A useful tool can also be the Open Food Facts app, which contains a database of hundreds of thousands of foods and allows you to scan a product's barcode and instantly display its ingredients, nutritional values, and Nutri-Score rating. It is a non-profit project available for free, which can make navigating the supermarket significantly easier.
Another practical approach is the so-called five-ingredient rule – a general heuristic according to which products with five or fewer ingredients are generally less industrially processed than those with a long list of additives. Of course, it's not an absolute rule (olive oil has one ingredient and is excellent; some wholegrain breads have more ingredients but are still a nutritious choice), but as a first rough filter it works surprisingly well.
It is also important to learn to distinguish between what is written in large letters on the front of the packaging and what the product actually contains. Terms such as "natural", "traditional", "farmhouse", or "no artificial ingredients" are marketing terms that are not legally defined in any binding way and can conceal a less flattering reality. The only truly binding information is the ingredient list and the nutritional table – everything else is a commercial message.
Reading food ingredient lists is, in a sense, a form of 21st-century literacy.

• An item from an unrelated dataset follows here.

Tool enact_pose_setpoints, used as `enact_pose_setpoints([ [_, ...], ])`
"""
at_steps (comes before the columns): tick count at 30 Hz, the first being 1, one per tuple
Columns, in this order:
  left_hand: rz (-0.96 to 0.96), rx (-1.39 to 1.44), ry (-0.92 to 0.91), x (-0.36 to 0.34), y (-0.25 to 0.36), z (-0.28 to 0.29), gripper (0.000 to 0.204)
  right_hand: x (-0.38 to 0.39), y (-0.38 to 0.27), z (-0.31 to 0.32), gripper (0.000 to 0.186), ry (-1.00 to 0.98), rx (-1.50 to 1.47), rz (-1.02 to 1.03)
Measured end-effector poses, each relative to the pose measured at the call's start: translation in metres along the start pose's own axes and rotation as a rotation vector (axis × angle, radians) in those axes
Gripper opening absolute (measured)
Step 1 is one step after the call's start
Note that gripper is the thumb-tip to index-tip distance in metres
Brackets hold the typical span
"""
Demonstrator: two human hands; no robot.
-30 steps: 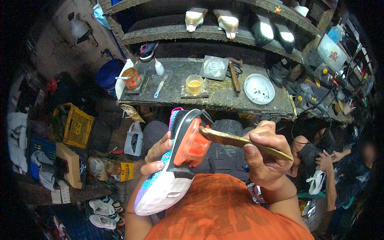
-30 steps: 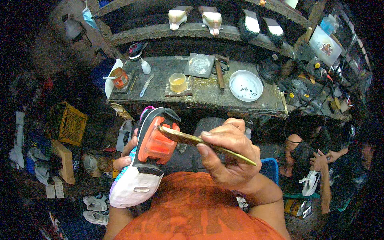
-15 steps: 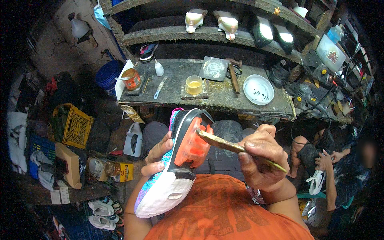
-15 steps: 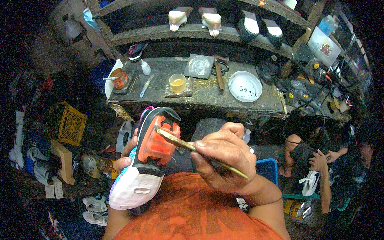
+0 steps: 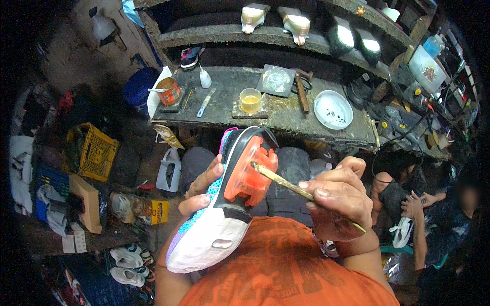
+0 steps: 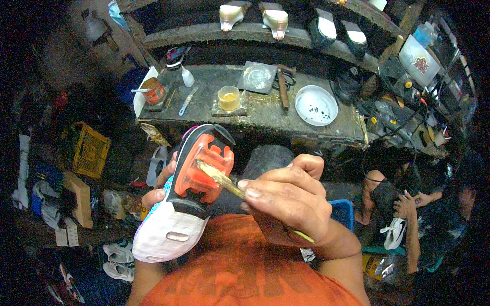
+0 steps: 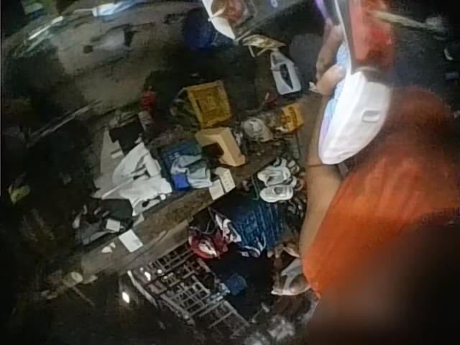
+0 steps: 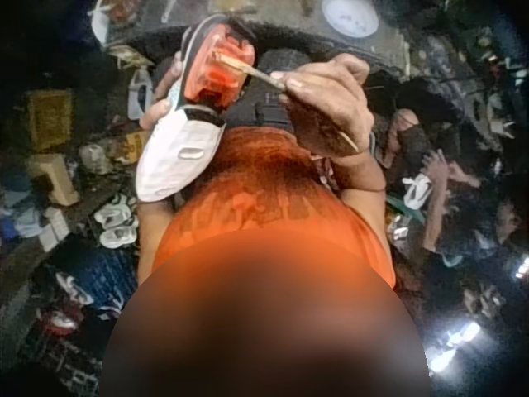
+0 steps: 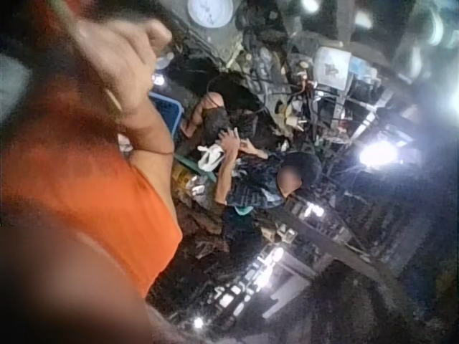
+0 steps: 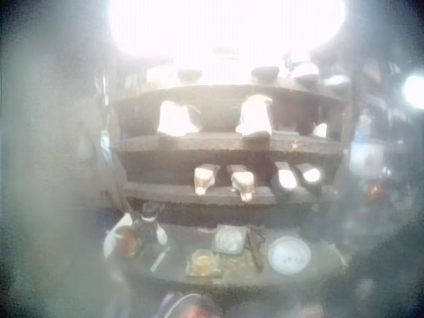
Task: The person paints the sole of a sneaker with a brush, repeatedly dipping the brush into a small container of yellowish liquid. They rotate the shoe to cover different areas of the sole and then place the shoe on a shelf before picking up another shoe to continue painting.
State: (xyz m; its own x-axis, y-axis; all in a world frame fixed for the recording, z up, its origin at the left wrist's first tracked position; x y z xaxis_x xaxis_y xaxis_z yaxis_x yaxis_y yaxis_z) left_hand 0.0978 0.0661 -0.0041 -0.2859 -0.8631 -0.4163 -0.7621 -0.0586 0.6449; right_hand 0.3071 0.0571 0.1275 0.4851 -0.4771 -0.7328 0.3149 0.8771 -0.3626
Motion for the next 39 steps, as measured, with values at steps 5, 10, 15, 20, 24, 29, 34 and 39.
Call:
enact_pose_setpoints([
  [5,-0.064,-0.015,-0.062,-0.003,-0.003,0.001,0.071,0.001,-0.006,-0.007,0.030,-0.093,-0.055,0.059],
  [10,0.070,0.066,-0.057,-0.004,-0.002,0.000,0.071,0.001,-0.005,-0.003,0.027,-0.077,-0.025,0.031],
  [15,0.034,0.041,-0.067,-0.008,-0.003,-0.001,0.070,0.001,-0.004,-0.004,0.026,-0.108,-0.032,0.028],
  [20,-0.018,-0.003,-0.149,-0.007,-0.006,0.005,0.069,0.003,-0.006,-0.003,0.027,-0.124,-0.016,0.034],
  [24,0.033,0.022,-0.175,-0.013,-0.006,-0.001,0.069,0.002,-0.002,-0.004,0.026,-0.142,-0.028,0.009],
  [29,0.389,0.389,0.077,-0.031,-0.023,-0.011,0.078,0.000,0.025,0.019,0.028,0.143,-0.209,-0.119],
  [34,0.518,0.510,0.108,-0.048,-0.033,-0.022,0.082,-0.002,0.030,0.016,0.027,0.067,-0.161,-0.126],
  [39,0.525,0.509,0.128,-0.031,-0.026,-0.017,0.086,-0.004,0.025,0.011,0.029,0.026,-0.115,-0.120],
])
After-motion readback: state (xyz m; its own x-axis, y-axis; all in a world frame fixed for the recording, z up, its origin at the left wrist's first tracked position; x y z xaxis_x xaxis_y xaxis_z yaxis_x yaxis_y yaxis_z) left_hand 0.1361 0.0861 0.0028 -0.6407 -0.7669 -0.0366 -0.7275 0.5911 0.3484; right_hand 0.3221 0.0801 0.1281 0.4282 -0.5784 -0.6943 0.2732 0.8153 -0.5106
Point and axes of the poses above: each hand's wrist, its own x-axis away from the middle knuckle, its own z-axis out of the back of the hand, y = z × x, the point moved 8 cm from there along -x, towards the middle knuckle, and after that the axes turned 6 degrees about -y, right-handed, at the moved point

Just as we can read news critically and distinguish between verified information and misinformation, we should be able to read what we eat as well. The food industry spends enormous resources making products look healthier than they are – and the consumer's only defence is their own knowledge and attention. It's not complicated. It just takes a little practice and the willingness to turn the packaging over and read what's on the other side.